Raebareli seems to be a relatively easier seat for the Congress with many people saying Rahul Gandhi would sail through from there against what several people view as a lightweight candidate, but the contest in Amethi is fierce and could be anybody’s election is the feeling among voters.
A group of people assembled in the main market in Amethi recently animatedly discussed the elections with each one claiming to have a hunch about the results.
Most of them were BJP supporters and contended that it is because of Prime Minister Modi that the Ram temple in Ayodhya could become a reality. They claimed Smriti Irani will bag a win but agreed that it would have been different had Priyanka Gandhi been in the fray.
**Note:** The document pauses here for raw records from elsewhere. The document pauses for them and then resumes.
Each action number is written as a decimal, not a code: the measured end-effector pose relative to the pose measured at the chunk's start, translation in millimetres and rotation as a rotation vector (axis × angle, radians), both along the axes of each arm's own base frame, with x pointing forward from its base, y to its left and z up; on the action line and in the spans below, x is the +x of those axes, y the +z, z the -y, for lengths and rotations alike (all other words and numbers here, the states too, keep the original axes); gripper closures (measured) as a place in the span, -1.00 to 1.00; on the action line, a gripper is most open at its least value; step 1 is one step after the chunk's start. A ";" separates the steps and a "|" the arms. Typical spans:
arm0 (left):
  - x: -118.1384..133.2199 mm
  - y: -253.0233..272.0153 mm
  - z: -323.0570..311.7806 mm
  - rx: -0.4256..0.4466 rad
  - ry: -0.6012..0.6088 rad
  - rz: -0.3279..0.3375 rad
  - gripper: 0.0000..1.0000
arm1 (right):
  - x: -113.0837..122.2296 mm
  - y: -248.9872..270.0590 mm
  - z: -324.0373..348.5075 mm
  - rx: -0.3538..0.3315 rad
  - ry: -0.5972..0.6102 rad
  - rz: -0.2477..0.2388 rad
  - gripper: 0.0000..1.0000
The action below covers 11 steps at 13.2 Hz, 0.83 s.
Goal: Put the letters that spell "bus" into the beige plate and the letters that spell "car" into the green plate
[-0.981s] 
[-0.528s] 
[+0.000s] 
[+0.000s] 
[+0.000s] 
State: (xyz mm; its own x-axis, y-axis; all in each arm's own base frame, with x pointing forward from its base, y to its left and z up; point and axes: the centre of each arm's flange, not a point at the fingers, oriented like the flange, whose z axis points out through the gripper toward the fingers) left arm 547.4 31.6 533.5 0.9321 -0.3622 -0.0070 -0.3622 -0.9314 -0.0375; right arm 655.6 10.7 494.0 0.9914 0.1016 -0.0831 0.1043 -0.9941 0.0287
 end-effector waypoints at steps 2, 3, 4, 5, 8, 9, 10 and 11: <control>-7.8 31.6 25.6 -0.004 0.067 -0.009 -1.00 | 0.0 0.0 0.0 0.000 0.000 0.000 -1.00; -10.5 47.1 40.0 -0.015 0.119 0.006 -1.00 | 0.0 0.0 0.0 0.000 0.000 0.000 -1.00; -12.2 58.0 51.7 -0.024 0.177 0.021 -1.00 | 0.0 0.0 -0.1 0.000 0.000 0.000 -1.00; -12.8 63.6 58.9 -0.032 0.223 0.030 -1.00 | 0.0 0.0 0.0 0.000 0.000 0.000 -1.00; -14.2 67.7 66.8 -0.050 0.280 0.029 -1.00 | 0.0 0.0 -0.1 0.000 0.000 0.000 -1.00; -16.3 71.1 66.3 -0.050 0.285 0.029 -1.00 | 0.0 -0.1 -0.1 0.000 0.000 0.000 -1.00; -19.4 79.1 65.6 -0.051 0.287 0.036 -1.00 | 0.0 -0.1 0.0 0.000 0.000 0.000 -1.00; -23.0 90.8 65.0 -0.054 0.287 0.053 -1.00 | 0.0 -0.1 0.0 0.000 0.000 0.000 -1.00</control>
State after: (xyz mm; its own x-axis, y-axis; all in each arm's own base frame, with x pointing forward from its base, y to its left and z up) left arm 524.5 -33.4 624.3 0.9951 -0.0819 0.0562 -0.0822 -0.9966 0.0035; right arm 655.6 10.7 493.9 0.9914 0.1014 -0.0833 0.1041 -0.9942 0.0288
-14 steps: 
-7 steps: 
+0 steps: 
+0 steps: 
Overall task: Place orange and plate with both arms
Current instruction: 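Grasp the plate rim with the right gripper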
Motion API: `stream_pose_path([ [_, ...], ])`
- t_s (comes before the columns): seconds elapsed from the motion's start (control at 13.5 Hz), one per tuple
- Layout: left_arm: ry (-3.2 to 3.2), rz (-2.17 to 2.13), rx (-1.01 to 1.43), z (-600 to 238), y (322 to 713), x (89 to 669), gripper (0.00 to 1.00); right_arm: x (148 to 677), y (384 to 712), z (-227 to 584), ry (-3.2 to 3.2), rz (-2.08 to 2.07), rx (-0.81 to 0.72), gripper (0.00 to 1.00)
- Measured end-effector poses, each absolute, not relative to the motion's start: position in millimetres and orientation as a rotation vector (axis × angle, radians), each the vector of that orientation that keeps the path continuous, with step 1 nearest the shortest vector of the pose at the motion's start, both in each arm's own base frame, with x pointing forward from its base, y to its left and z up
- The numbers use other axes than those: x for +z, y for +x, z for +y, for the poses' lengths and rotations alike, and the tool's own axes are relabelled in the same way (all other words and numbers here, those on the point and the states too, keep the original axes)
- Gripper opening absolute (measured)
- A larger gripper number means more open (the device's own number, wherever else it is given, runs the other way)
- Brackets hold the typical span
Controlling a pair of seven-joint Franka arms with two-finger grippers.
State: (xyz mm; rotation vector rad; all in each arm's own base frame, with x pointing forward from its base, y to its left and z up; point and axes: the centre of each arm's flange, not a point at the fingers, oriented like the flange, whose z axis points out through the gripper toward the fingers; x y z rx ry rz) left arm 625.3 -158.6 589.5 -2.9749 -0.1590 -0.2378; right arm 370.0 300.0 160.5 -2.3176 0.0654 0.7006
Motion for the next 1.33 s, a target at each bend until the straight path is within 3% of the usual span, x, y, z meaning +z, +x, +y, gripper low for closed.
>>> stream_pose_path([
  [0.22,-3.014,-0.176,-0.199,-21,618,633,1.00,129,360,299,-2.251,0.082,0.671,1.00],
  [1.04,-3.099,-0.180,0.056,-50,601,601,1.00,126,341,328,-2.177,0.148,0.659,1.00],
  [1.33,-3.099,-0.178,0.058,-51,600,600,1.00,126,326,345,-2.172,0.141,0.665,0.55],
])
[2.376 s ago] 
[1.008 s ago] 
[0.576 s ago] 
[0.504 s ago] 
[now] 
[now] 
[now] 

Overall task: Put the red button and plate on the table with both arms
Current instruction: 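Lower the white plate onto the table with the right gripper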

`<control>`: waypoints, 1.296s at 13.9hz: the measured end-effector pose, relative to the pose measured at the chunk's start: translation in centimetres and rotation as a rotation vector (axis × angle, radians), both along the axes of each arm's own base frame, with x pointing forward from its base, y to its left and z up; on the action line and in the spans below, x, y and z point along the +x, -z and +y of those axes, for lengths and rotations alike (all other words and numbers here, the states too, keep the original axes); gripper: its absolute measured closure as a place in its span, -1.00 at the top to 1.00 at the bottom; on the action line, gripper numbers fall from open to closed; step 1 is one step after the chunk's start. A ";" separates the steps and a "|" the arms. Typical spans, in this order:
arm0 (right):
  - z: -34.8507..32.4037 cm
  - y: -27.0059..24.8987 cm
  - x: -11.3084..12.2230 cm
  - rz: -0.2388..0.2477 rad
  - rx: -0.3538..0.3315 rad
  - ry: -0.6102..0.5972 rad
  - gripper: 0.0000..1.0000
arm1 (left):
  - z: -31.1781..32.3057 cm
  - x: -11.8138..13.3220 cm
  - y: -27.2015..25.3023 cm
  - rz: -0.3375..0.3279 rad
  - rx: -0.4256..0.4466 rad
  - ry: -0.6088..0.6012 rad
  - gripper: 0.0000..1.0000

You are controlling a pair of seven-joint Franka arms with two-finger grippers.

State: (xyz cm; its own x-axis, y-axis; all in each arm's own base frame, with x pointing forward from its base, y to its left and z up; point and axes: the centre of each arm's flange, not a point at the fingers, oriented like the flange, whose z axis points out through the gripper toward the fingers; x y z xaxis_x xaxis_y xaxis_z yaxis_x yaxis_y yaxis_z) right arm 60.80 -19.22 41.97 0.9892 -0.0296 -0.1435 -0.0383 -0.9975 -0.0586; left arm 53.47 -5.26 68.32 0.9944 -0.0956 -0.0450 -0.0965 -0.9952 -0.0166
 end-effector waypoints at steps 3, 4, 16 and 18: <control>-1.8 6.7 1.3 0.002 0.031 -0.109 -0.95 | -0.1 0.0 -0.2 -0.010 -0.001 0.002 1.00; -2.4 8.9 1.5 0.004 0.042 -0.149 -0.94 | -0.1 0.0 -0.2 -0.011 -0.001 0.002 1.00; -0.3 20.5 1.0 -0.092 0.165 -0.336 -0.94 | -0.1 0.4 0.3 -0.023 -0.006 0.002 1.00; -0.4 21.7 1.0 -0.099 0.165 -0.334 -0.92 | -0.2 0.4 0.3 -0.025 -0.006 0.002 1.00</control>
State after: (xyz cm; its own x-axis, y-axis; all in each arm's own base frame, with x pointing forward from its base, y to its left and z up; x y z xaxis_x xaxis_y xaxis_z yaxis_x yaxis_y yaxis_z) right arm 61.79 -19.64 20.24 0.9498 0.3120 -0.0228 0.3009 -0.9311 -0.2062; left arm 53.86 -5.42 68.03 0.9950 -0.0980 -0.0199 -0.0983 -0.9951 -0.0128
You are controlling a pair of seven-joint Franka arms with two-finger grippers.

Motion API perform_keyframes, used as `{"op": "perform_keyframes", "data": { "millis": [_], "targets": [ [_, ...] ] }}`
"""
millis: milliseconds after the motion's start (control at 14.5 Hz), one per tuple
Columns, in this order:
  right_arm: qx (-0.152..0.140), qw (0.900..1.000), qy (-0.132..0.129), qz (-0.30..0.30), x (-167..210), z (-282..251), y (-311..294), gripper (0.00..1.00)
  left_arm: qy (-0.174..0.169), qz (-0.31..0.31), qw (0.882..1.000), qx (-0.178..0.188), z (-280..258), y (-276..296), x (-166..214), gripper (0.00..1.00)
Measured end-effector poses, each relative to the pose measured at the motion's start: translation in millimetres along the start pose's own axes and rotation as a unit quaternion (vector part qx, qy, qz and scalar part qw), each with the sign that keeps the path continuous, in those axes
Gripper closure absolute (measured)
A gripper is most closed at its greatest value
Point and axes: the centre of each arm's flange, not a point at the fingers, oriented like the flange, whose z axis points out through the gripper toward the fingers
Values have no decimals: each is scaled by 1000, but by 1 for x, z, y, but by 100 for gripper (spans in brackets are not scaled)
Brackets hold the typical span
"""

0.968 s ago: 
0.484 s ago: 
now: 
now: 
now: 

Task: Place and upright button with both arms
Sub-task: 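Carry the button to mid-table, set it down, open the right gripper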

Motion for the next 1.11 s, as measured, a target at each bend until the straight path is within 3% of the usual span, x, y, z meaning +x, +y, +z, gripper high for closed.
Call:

A paan shop owner listening to the conversation announced emphatically that Sharma will triumph with Priyanka Gandhi leading a spirited campaign as several other bystanders joined him in support, nodding in agreement.
Some others in the market said it would be a close election and could be anyone’s game. Another bystander pointed out that Priyanka Gandhi’s corner meetings in nearby Raebareli were attracting large crowds and it seemed Congress would sail through there.
Everyone has a different take on the result but there was unanimity on one thing - Priyanka Gandhi could be a defining factor here in the otherwise ‘silent’ election as many people are calling it.
Her poll debut may not have happened and though she has not entered the proverbial playing arena, she is certainly proving to be the ‘non-playing captain’ for her team in Amethi and Rae Bareli.
Amethi has long been synonymous with the Gandhis but it is the first time in 25 years that a Gandhi family member is not contesting elections from the Lok Sabha seat. The Congress fortress was breached in the last general election in 2019 when Irani beat Rahul Gandhi by more than 55,000 votes. Sonia Gandhi defeated BJP’s Singh by over 1,67,000 votes in 2019.
Voting for the Amethi and Raebareli constituencies will take place on May 20 and the votes will be counted on June 4 along with the rest of the country.